The pwd for processes running in each context.

Mapping

  • Host: N/A
  • App: N/A
  • Cluster: {root}/analysis_results/{analysis_job_id}/{first_two_uuid}/{uuid}/
    • example: /work/a2o/analysis_results/1/ab/abcdef01-23456789a-bcde-f1234567890a/
    • Default working directory for PBS jobs is $PBS_JOBDIR e.g. /home/ecosounds
    • We assume our job file is in the output directory and that $PBS_O_WORK_DIR aligns with output directory
    • Need to cd $PBS_O_WORK_DIR as soon as the job starts
  • Container: /data/output
    • The container will likely run some other executable, and that should be done with pwd set to /data/output

The job file

The templated shell script.

The script should be hidden so it is not returned via API directory listings of results.

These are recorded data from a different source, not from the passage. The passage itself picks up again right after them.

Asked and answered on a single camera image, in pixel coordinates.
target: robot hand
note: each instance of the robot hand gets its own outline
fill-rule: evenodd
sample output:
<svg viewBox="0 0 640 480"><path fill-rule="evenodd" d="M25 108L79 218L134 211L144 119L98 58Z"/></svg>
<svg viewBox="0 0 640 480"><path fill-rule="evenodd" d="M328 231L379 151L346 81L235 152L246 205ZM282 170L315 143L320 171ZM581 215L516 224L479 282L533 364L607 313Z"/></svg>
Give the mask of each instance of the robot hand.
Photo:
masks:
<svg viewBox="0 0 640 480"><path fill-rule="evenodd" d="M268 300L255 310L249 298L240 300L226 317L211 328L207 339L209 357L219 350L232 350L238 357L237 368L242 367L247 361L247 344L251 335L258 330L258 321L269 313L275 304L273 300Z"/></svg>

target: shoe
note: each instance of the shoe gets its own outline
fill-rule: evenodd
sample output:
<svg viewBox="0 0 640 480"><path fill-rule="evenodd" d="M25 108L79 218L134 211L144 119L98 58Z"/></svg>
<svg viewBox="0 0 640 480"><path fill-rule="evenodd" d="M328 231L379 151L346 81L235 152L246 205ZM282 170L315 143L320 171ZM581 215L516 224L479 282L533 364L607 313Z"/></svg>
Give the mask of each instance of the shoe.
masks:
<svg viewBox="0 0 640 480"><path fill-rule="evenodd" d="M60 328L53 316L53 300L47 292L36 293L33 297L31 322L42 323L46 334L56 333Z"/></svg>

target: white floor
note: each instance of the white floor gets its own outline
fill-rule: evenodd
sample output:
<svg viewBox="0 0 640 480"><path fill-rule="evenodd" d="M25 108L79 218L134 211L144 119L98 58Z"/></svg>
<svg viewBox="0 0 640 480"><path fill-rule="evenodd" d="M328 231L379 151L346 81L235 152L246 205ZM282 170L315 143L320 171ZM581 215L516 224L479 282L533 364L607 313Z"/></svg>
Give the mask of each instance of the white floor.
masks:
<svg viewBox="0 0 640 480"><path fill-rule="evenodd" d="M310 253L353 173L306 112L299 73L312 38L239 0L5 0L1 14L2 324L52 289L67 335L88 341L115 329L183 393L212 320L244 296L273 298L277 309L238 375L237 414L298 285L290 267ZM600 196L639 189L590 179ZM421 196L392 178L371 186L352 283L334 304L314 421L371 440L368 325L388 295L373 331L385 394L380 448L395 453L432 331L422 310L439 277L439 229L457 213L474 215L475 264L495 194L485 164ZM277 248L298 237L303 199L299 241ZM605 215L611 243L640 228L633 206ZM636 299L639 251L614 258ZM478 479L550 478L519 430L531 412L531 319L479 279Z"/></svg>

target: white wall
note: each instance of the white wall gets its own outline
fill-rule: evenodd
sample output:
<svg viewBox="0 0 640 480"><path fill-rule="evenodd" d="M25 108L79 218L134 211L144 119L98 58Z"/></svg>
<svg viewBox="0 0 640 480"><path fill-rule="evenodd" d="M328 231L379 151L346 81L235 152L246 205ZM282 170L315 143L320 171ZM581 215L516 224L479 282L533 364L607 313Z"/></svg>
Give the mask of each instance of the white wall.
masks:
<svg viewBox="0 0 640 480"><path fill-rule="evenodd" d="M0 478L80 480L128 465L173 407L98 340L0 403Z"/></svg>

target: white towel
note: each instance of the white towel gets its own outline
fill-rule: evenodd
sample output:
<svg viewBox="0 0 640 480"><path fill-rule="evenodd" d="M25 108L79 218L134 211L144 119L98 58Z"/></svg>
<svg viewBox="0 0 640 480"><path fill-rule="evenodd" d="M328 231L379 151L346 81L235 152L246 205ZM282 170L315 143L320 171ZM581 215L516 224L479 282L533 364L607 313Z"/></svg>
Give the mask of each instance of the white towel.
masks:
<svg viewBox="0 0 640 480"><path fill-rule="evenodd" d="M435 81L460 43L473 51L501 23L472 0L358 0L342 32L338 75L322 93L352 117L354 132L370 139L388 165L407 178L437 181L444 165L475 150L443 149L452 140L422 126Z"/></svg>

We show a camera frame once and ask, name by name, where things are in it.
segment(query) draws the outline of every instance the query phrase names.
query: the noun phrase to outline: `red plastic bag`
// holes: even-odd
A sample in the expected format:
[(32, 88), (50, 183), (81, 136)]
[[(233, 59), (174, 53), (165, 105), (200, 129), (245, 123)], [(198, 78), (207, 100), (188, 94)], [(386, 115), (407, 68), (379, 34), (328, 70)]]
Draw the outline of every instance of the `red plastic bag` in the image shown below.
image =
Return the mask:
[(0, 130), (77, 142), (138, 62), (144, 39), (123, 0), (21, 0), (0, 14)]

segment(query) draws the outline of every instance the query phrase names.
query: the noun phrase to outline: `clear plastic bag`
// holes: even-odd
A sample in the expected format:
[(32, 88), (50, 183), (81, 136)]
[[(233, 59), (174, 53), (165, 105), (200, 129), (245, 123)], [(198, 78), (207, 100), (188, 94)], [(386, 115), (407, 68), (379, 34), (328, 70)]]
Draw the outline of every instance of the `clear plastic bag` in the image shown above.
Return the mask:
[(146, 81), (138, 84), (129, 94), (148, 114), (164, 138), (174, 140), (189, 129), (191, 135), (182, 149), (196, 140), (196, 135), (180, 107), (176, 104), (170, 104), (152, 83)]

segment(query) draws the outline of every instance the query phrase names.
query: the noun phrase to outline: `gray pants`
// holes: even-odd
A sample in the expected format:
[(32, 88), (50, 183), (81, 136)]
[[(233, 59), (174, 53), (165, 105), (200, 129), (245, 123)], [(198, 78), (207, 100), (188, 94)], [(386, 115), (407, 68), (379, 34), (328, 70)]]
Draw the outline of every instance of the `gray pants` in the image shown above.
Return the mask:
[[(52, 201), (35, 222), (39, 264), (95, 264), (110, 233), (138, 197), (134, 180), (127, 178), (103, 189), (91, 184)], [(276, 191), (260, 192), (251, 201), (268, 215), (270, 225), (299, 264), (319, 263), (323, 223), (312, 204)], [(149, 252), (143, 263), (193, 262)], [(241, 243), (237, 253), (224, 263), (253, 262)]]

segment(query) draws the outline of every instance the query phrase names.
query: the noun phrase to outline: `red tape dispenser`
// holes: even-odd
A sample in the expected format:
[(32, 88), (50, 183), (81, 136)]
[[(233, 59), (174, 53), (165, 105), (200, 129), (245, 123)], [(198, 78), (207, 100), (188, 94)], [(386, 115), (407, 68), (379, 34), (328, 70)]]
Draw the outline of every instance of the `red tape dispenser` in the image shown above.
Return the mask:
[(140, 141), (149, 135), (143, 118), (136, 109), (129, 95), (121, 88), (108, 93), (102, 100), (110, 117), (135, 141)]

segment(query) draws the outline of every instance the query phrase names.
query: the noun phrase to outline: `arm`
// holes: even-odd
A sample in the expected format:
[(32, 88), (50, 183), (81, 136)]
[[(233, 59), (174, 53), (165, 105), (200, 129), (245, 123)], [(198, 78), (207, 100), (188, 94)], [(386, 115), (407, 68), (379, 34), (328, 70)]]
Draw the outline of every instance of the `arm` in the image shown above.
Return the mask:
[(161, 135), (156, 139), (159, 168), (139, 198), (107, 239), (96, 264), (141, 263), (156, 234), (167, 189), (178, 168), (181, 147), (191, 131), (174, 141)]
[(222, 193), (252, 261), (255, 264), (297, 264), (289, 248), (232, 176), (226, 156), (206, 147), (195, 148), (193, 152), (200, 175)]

There's also no need to give the script an extension.

Mapping

  • Host: {root}/analysis_results/{analysis_job_id}/{first_two_uuid}/{uuid}/.{job_name}
    • example: /work/a2o/analysis_results/1/ab/abcdef01-23456789a-bcde-f1234567890a/.7890
  • App: {root}/analysis_results/{analysis_job_id}/{first_two_uuid}/{uuid}/
    • example: /data/analysis_results/1/ab/abcdef01-23456789a-bcde-f1234567890a/.7890
  • Cluster: {root}/analysis_results/{analysis_job_id}/{first_two_uuid}/{uuid}/
    • example: /work/a2o/analysis_results/1/ab/abcdef01-23456789a-bcde-f1234567890a/.7890
  • Container: N/A
    • there's no need for the container to see the job script that is running it

The job logs

PBS automatically outputs logs for a run job.

We'll merge stdout and stderr into one file (with the -j oe PBS option).

Mapping

  • Host: {root}/analysis_results/{analysis_job_id}/{first_two_uuid}/{uuid}/.{job_name}.o.{job_id}
    • example: /work/a2o/analysis_results/1/ab/abcdef01-23456789a-bcde-f1234567890a/.7890.o.o3329590
  • App: {root}/analysis_results/{analysis_job_id}/{first_two_uuid}/{uuid}/.{job_name}.o.{job_id}
    • example: /data/analysis_results/1/ab/abcdef01-23456789a-bcde-f1234567890a/.7890.o.o3329590
  • Cluster: {root}/analysis_results/{analysis_job_id}/{first_two_uuid}/{uuid}/.{job_name}.o.{job_id}
    • example: /work/a2o/analysis_results/1/ab/abcdef01-23456789a-bcde-f1234567890a/.7890.o.o3329590
    • Note though: our job will never see this file, it is written by PBS after job completion
  • Container: N/A
    • the container will never see the job log.